Il rentra la queue basse jusques à son logis ;
Sa maîtresse le vit, et fronça les sourcils :
« Mauvais sujet, tu es sorti sans mon accord
Tu vois, tu as eu tort :
Tu t’es fait malmener. »
L’état du pauvre chien commença d’empirer
La fièvre le rongeait, et sa gorge embrasée
Le faisait tant et tant souffrir
Qu’il ne pouvait plus avaler
Il se coucha, comprenant qu’il allait mourir,
Souffrant, pourtant résigné, et déterminé
À mourir dans le calme et la tranquillité.
Malheureusement la femme de son logis
Sur la question était d’un autre avis ;
Elle prépara donc nombre pansements,
Bandages, cataplasmes, baumes calmants
Et tout l’après midi et toute la soirée
Sans relâche s’acharna sur le canidé
Faisant de son agonie un enfer.
Il souffrait sans pouvoir rien faire ;
Un jour étranglé par une compresse
Il eut la hardiesse – ou la maladresse
De laisser s’échapper
De sa gorge étranglée
Un grognement voilé de rage et de douleur.
Dame Corinne fâchée et pleine de rancœur
S’en alla aussitôt se plaindre à son époux :
« L’animal a grogné, m’a menacée, et vous
Vous restez coi, ne dites mot, ne faites rien ?
Allez donc vitement rouer de coups ce chien ! »
Le mari maltraité aussi fut fort marri
Il avait recueilli l’animal tout petit
Et depuis cette époque un attachement profond
Liait l’animal fidèle et son maître si bon.

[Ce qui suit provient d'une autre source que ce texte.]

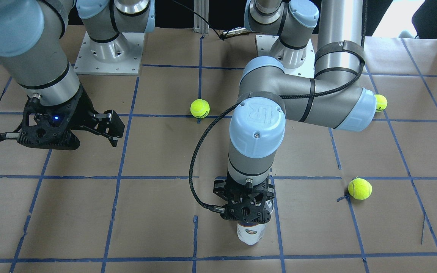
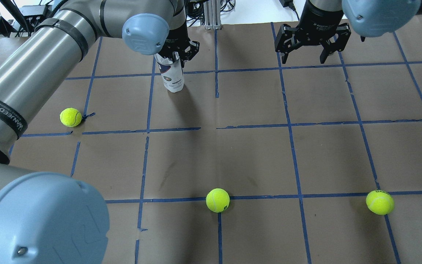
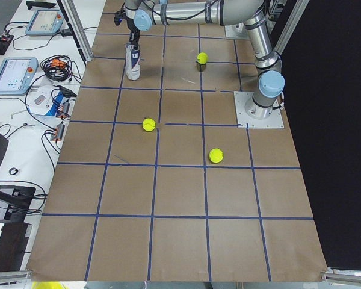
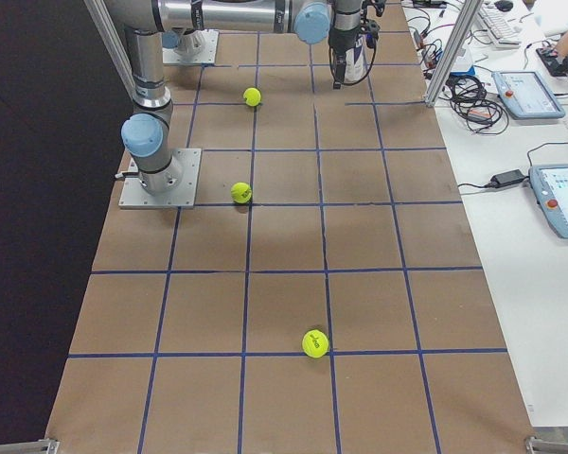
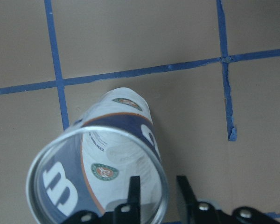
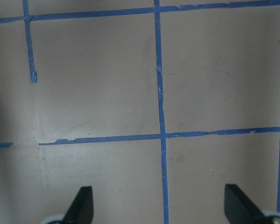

En outre connaissant son épouse, il pensait
Que l’animal, tant maltraité,
N’avait pas été bien mauvais,
N’ayant pas mordu mais grogné.
Tout cela il le dit
À sa femme trop chérie
Hélas, sa bienveillante sagesse ne récolta
Que des injures, elle le nomma même « scélérat »
Et se plaignit bien haut de son indifférence
Alors qu’elle-même n’avait pour lui que déférence
Elle le réprimanda ainsi pendant des heures
Puis, ayant apaisé sa colère et sa peur,
S’en alla à nouveau martyriser son chien
Qui malgré sa douleur cette fois se garda bien
De faire paraître un croc
Pour ne pas faire gronder
Son maître tant aimé
Qui par amour à sa femme se soumettait trop
Il se résigna donc à mourir en souffrance
Et malgré sa douleur garda calme et silence.
Son maître de le voir harcelé, tourmenté
Par son épouse pleine de bonnes intentions
Et craignant les complications
De la fureur de sa moitié
Compatissant
Mais impuissant
Se résigna à voir son animal fidèle
Souffrir stoïquement pour calmer la querelle.

Mesdames, vous qui êtes pleines de bonnes intentions
Sachez que vos traitements et vos attentions
Peuvent ne pas guérir mais blesser davantage
Un animal meurtri qui redevient sauvage :
En l’étouffant, vous grandissez ses maux.
Lors s’il vous grogne, n’en faites pas un crime,
Et n’allez pas partout crier bien haut
Que dans l’histoire vous êtes la victime.